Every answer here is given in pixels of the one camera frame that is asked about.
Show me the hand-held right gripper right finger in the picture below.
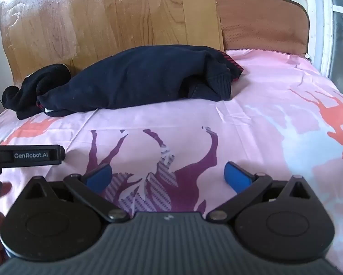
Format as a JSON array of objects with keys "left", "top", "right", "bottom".
[{"left": 207, "top": 162, "right": 313, "bottom": 224}]

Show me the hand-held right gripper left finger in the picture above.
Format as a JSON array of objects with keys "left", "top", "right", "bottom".
[{"left": 24, "top": 163, "right": 130, "bottom": 224}]

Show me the navy reindeer pattern sweater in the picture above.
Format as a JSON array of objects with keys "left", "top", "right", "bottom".
[{"left": 36, "top": 44, "right": 244, "bottom": 118}]

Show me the pink deer print bed sheet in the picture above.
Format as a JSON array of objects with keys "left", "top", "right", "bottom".
[{"left": 0, "top": 49, "right": 343, "bottom": 275}]

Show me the black fleece garment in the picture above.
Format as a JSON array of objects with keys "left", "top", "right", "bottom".
[{"left": 2, "top": 64, "right": 72, "bottom": 120}]

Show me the wooden headboard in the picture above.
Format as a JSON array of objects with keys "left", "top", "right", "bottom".
[{"left": 0, "top": 0, "right": 225, "bottom": 82}]

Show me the brown mesh cushion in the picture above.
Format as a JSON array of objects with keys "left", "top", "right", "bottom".
[{"left": 215, "top": 0, "right": 311, "bottom": 61}]

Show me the white window frame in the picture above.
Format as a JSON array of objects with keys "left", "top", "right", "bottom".
[{"left": 303, "top": 0, "right": 343, "bottom": 82}]

◆ PROBLEM DETAILS ◆
Within the records, how many lines carry the word "finger"? Reply with the figure alone.

◆ FINISHED EXERCISE ◆
2